Binxing is widely credited for masterminding the vast censorship and monitoring apparatus that has helped the Communist Party of China filter and block online content inside the country for over two decades.

However, at a recent talk on internet security at the Harbin Institute of Technology, local reports suggest Fang was forced to use a VPN to jump the Great Firewall after a Korean site he tried to visit was blocked.

In a double twist of irony, Fang was trying to use South Korea as an example of another country which has built a censorship apparatus to block access to specific sites, according to Hong Kong-based site Ming Pao.
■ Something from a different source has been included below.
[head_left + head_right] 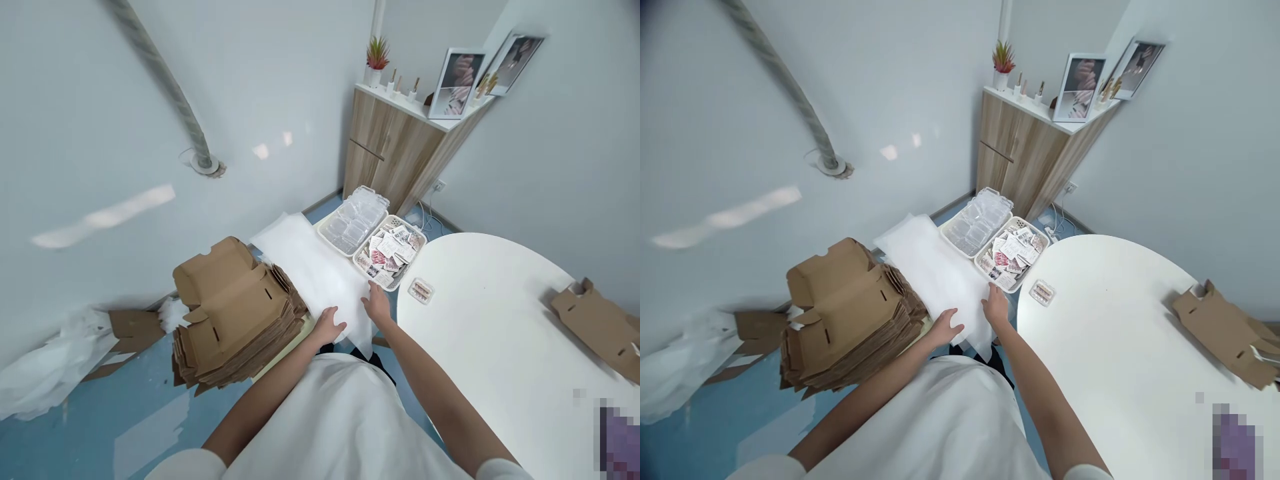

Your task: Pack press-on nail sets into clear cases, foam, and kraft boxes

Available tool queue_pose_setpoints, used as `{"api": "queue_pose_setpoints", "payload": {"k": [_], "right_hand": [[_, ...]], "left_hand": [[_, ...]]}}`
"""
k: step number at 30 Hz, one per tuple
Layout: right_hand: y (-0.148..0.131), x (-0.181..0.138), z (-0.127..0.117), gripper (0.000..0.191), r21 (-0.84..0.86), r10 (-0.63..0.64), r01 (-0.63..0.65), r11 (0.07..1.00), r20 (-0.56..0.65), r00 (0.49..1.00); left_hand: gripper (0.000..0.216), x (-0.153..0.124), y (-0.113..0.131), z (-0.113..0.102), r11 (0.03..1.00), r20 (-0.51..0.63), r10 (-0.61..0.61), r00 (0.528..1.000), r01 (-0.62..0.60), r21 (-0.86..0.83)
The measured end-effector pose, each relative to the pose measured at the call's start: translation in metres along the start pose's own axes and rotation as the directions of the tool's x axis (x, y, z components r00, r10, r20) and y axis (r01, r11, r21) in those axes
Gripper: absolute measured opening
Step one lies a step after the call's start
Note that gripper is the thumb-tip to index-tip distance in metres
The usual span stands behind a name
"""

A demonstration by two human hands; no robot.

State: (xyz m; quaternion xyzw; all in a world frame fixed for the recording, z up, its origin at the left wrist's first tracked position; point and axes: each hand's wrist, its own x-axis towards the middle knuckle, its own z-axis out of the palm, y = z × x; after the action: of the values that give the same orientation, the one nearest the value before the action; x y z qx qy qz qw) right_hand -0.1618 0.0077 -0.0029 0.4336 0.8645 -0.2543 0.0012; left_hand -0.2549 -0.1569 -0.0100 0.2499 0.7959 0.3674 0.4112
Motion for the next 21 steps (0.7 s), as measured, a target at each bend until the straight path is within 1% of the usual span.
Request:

It should be noted that Seoul’s approach is nowhere near on the scale of China’s.

According to posts seen by the BBC, it wasn’t long before Chinese netizens took to social media to vent their scorn.

One user on Chinese Twitter rival Sina Weibo apparently mocked Fang for being so committed to his work that he failed to build a backdoor into the Great Firewall, “even for himself.”

It has become increasingly difficult to use VPNs inside China over the past 15 months, as the government under president Xi Jinping looks to clamp down ever further on internet freedoms.

Although the crackdown tends to affect consumer-grade services more than corporate ones, the impact on businesses can’t be understated, and is particularly severe during periods of political sensitivity, such as last month’s CPPCC and NPC ‘legislative’ meetings.

Last summer an open source circumvention project dubbed “ShadowSocks” was removed from GitHub after police allegedly forced the developer’s hand.

“This incident with ShadowSocks makes it clear that the Cyberspace Administration of China is working closely with state security and local police to further Xi Jinping’s crackdown on internet freedom in China,” wrote Charlie Smith, co-founder of non-profit Greatfire.org.

“We strongly encourage all developers who are operating in the internet freedom space in China to stay anonymous. This should include choosing to continue your work on an anonymous basis.”